Was sind Ihre wichtigsten Forderungen an die Politik für Rahmenbedingungen für eine prosperierende hiesige Pharmabranche?
Technologisierung in der Pharmaindustrie: Künstliche Intelligenz (KI), maschinelles Lernen oder Big Data sind auch in der Pharmaindustrie Schlüsselfaktoren für Innovation. KI und maschinelles Lernen erleichtern und beschleunigen nicht nur die Suche nach neuen Wirkstoffen. Sie helfen auch, Neben- und Wechselwirkungen von bereits zugelassenen Arzneimitteln zu erfassen. So können große, für den menschlichen Verstand nicht greifbare Datenmengen innerhalb kürzester Zeit gefiltert, analysiert und verarbeitet werden. Das bringt uns der personalisierten und leistbaren Medizin in riesigen Schritten näher.
Kooperation: COVID-19 hat gezeigt, wie stark sich Kooperation auf die Innovationskraft auswirken kann: Es haben alle an einem Strang gezogen. In Zukunft werden alle Playerinnen und Player im Gesundheitsbereich genau so, also viel intensiver als früher, zusammenarbeiten müssen, um den Bedarf an innovativen Medikamenten zeitnah decken zu können. Denn die aktuellen, komplexen Herausforderungen im Gesundheitswesen sind nicht im Alleingang zu bewältigen. Dazu müssen wir Silodenken und Unternehmensgrenzen überwinden.
Patentschutz: Der Patentschutz ist eine wesentliche Voraussetzung, um Innovationen im Gesundheitsbereich voranzutreiben. Darüber hinaus ist er die Basis für Kooperation. Nur wenn Forschungseinrichtungen und Unternehmen sichergehen können, dass ihre Ideen und Technologien vor Nachahmerinnen und Nachahmern geschützt sind, werden sie sich auf Kooperationen einlassen und ihr Knowhow teilen.

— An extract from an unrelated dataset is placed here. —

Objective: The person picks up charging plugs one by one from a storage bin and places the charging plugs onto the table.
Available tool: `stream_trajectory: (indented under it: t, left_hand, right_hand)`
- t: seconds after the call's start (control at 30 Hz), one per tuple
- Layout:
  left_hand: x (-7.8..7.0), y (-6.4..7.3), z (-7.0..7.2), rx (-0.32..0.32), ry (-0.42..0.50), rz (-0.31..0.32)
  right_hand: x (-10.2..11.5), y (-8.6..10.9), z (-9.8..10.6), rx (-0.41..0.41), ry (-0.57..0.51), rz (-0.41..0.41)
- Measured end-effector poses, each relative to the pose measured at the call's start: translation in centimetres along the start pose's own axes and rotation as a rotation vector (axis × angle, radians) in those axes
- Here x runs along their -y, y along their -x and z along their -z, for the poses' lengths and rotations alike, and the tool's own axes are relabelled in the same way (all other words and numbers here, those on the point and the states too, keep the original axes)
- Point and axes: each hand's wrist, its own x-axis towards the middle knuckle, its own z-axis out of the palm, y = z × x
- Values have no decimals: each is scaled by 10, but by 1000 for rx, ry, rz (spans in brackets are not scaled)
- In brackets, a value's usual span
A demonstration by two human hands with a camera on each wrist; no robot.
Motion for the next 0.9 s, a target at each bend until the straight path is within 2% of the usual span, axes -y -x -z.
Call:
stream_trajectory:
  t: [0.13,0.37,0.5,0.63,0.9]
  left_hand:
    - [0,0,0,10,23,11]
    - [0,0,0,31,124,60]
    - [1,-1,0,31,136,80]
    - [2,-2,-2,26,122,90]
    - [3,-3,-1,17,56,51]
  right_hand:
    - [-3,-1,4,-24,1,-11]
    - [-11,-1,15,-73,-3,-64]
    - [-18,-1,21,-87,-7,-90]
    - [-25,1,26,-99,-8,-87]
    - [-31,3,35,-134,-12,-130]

Faire Preisgestaltung: Die Erforschung innovativer Therapien ist zeit- und kostenintensiv. In der öffentlichen Diskussion über die Preisgestaltung ist dieser Aspekt allerdings leider viel zu wenig präsent. Die Regelungen und deren Auslegung haben sich in den vergangenen Jahren in Österreich eindeutig verschlechtert. Dies kann zur Folge haben, dass nicht alle innovativen Medikamente den Patientinnen und Patienten zur Verfügung stehen. Es besteht daher dringender Handlungsbedarf, um auch im internationalen Vergleich nicht ins Hintertreffen zu geraten. Denn eine faire Preisgestaltung ist das Um und Auf, um Innovationen voranzutreiben und gleichzeitig leistbare Medikamente zur Verfügung stellen zu können.
Zugang zu Innovation: Innovation hat im Gesundheitsbereich keinen Selbstzweck, sondern relevante, teils lebenswichtige Auswirkungen auf die Menschen. Diese Auswirkungen können jedoch nur eintreten, wenn Innovationen auch tatsächlich bei den Patientinnen und Patienten ankommen. Sowohl die Pharmaindustrie als auch die Politik tragen eine Verantwortung, den Zugang zu innovativen Medikamenten zu gewährleisten.